Now you can see them.
Set to classical music, a virtual tour of the LDS Church's 20-acre project is available on the Downtown Rising Web site at www.downtownrising.com/city creek/
The tour now offers color - in the crowds. In early versions, virtual shoppers and diners were homogeneous (you can guess the pigment). Now, people of color play supporting roles.
"You could enter this in Sundance," Salt Lake City Councilman Soren Simonsen told developers after a recent screening.
But, according to LDS Church Presiding Bishop H. David Burton, the short still could use an edit.
Midway through, the tour depicts a faux City Creek as a raging river. "That's the creek at flood level," Burton deadpanned during the City Council screening.

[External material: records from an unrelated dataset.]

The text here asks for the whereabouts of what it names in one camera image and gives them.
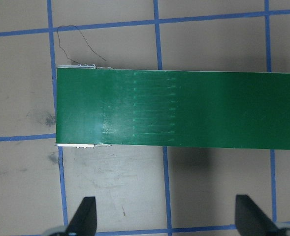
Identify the green conveyor belt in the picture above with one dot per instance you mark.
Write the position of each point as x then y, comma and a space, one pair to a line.
172, 108

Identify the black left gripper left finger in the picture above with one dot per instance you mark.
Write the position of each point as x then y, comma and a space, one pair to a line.
84, 221

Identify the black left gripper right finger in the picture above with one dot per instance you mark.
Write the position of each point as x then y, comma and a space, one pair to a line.
250, 220

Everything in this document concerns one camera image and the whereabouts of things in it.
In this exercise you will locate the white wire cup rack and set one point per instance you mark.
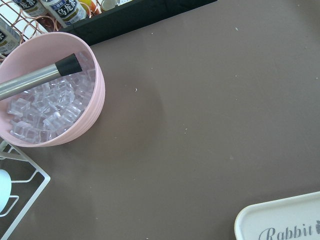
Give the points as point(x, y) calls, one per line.
point(28, 180)

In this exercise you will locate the copper wire basket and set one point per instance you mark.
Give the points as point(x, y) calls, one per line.
point(29, 18)

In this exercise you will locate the beige rabbit serving tray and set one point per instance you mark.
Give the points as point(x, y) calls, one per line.
point(292, 218)

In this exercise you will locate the light blue cup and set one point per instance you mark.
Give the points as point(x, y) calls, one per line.
point(5, 188)

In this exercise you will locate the pink bowl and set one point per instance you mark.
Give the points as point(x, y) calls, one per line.
point(46, 49)

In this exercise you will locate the tea bottle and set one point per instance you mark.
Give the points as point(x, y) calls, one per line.
point(9, 38)
point(66, 12)

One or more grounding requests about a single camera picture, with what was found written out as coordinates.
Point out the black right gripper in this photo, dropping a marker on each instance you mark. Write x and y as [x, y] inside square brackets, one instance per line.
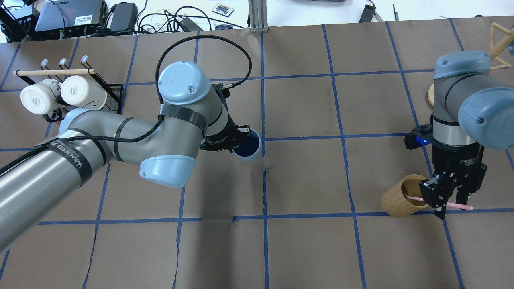
[457, 159]

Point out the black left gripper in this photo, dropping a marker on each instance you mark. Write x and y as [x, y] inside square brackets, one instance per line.
[225, 136]

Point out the light blue plastic cup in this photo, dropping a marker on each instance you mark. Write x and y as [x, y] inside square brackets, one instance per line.
[251, 149]

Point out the pink chopstick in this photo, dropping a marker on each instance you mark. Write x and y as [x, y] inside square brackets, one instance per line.
[449, 204]

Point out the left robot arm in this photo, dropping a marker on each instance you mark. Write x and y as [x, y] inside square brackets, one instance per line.
[193, 116]

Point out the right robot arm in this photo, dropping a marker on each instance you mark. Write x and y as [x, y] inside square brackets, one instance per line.
[472, 111]

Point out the bamboo chopstick holder cup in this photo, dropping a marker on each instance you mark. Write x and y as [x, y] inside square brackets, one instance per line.
[404, 198]

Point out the small remote control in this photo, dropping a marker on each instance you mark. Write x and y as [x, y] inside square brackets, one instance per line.
[223, 10]

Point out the wooden rack dowel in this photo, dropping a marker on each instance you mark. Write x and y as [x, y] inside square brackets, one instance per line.
[90, 71]

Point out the black power adapter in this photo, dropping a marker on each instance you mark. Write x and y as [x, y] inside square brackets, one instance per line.
[123, 17]

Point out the white mug far side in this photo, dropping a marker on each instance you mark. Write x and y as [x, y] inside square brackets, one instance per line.
[83, 93]

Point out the wooden mug tree stand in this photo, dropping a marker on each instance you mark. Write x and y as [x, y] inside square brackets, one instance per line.
[498, 48]

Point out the white mug near rack end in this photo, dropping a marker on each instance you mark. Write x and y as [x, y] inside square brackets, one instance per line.
[41, 98]

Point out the black computer box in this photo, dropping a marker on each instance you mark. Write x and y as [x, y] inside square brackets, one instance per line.
[72, 15]

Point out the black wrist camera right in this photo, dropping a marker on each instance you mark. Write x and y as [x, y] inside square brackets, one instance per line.
[417, 140]

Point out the aluminium frame post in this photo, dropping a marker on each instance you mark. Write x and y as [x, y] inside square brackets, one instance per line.
[258, 16]

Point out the black wire mug rack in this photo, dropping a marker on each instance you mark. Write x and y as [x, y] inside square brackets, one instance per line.
[114, 91]

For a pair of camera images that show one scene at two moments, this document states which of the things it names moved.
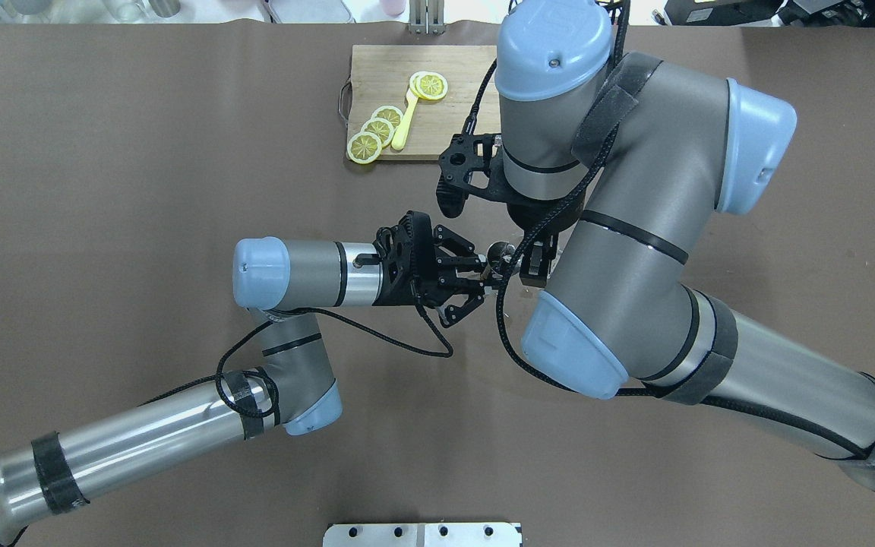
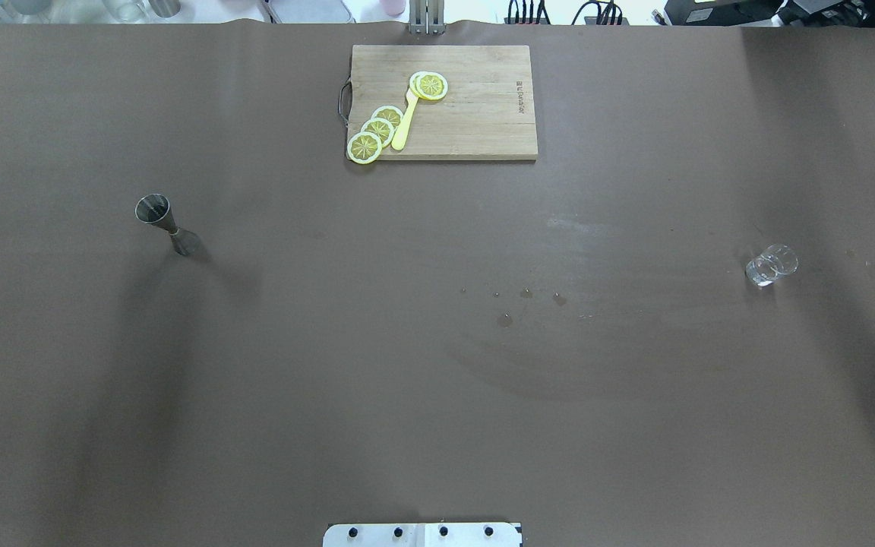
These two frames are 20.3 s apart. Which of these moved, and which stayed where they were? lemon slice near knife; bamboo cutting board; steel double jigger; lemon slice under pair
Moved: steel double jigger
Stayed: lemon slice under pair; bamboo cutting board; lemon slice near knife
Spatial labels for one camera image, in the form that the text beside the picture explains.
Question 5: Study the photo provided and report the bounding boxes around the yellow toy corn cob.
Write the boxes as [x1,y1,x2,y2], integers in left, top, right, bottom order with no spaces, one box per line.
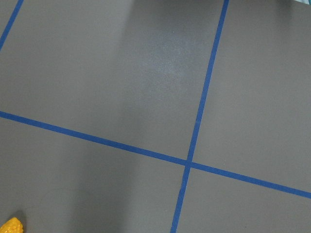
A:
[0,217,24,233]

There is more creative license: Too many people tote lattes, not large sodas.
A walkable
City Creek Center?
Selling points for the $1.5 billion City Creek Center have been the open air, running streams and urban sounds. This is not your grandpa's mall, builders boast, rather a mixed-use masterpiece designed to draw foot traffic from downtown and beyond.
During an economic summit highlighting downtown's rebirth this week, City Creek Reserve President Mark Gibbons said junking the "hulking" parking garages built for the old malls was a top priority. The key is to create open vistas, Gibbons said, including six acres of landscaping - complete with a faux creek.
But even though the project promotes urban living and straddles TRAX, Utah's SUV-loving culture will not be forsaken.
Gibbons told a roomful of developers and business deans that the underground parking is designed to handle "an Expedition with a ski rack, for which, I'm sure, you'll be very grateful."
Davis commissioners
are model citizens
Who needs Paris, Milan and Tokyo when you have Farmington?
Davis County commissioners strutted down the runway in the latest haute couture - haute couture by way of Deseret Industries - last week in the northern Utah city of 15,000.
While Farmington might not become the next fashion hot spot, county commissioners took to the catwalk Thursday for the "Dress for Success for Less" show and job fair for people age 55 and older.
Commissioners Louenda Downs, Alan Hansen and Bret Millburn showed off the latest in blazers, skirts and slacks from the thrift stores. The combined price tag for their duds totaled less than $75.
But Millburn was able to escape any criticism for his walk as he was out of town for the actual fashion show. After Tuesday's commission meeting, organizers videotaped his fashion modeling.
That left Hansen and Downs to prepare for the spotlight.
"We've been practicing our turns," Downs joked. "They're the hardest."